Penasaran, aku coba menyelidik. Dari beberapa sumber yag kutanyai, biasanya mereka menjadi homeless karena bercerai atau berpisah dengan pasangannya. Lantaran bercerai, maka seluruh harta gono gini dibagi habis. Bagi pasangan yang bernasib sial, mungkin mereka akan terusir dari rumah dan tempat tinggalnya. Inilah yang menjadikan mereka homeless atau menggelandang, seperti yang kujumpai di Philly, dimana ada wanita umur sekitar 30 tahun dengan perut buncit tanda hamil, duduk di pojok antara jalan Chesnut dan jalan 13. Di pahanya terpangku kertas karton tercetak tebal: “Homeless, need money”.

Oh ya, meski menggelandang, mereka tidak mengganggu, atau mengancam para pejalan dengan kontak fisik, mereka hanya berkata-kata saja. Mereka tampaknya tahu hukum. Sekali mereka mengganggu, mereka akan berhadapan dengan petugas hukum. Dan, sepanjang mereka berada di areal publik, tak ada seorangpun yang berhak melarang mereka duduk, berdiri atau ngetem disana, even petugas ‘trantib’-nya kota DC. Ya, Amerika sangat menjunjung tinggi kebebasan individu dan tentu juga perlindungan terhadap setiap warga negaranya.
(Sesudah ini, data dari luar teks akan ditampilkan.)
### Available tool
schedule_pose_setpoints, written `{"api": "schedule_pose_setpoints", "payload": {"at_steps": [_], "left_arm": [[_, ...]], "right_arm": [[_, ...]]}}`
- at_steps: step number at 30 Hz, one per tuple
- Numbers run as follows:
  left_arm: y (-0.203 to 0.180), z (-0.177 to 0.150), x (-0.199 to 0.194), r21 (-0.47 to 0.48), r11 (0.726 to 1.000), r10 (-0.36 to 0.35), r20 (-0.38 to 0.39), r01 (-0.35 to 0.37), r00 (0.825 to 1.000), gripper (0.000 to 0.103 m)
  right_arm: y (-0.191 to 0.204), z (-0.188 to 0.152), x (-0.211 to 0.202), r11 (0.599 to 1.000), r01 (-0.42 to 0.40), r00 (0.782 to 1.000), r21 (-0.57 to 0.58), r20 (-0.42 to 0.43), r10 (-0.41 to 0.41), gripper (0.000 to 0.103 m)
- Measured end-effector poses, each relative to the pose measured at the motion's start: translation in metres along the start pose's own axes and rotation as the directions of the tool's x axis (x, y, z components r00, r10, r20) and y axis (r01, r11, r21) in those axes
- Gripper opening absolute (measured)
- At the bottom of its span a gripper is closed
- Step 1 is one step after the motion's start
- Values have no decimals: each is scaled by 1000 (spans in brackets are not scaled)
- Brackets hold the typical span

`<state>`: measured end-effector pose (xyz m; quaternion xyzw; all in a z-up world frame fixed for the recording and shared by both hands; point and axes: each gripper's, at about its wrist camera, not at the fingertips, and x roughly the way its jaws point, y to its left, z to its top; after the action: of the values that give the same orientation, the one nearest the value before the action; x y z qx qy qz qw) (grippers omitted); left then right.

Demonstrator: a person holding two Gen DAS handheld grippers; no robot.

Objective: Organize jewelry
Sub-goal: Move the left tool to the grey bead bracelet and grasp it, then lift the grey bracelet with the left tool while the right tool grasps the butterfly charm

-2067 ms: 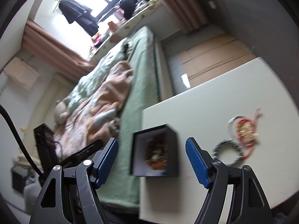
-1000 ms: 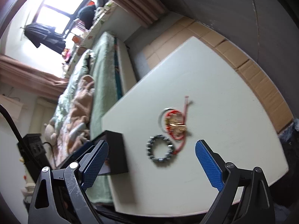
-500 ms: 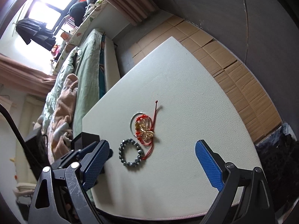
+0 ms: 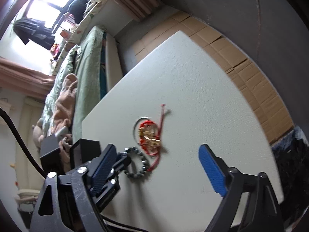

Sebagai negara adidaya, Amerika Serikat tentu sanggup melakukan apa saja. Dengan uang  yang ada, program dan kebijakan apa pun yang digulirkan tentu akan mudah diwujudkan. Begitupun dengan kebijakan pengentasan kemiskinan atau penanganan terhadap mereka yang menyandang masalah sosial, misalnya, tentu akan mudah di terapkan. Dan memang itu telah dilakukan. Banyak shelter dan tempat atau rumah aman bagi para penyandang tunawisma dibangun di pinggiran kota. Tujuannya apa lagi kalau bukan untuk menyediakan tempat yang aman dan nyaman bagi kaum homeless yang ada di Amerika. Namun yang terjadi adalah para homeless malahan keluar dari ‘rumah-rumah’ mereka untuk –mungkin- cuci mata ke pusat kota. Dan.


Meski keberadaan gelandangan itu tak mengganggu dan mengancam secara fisik kepada para pejalan kaki, namun tentu keberadaan mereka merusak keindahan kota atau bahasa sederhananya mengganggu pandangan mata. Dan itulah yang kulihat di kota-kota yang kusinggahi di Amerika, bahkan pemerintah kota (county) seakan tak berdaya menghadapi mereka. Inilah Amerika. Semuanya ada.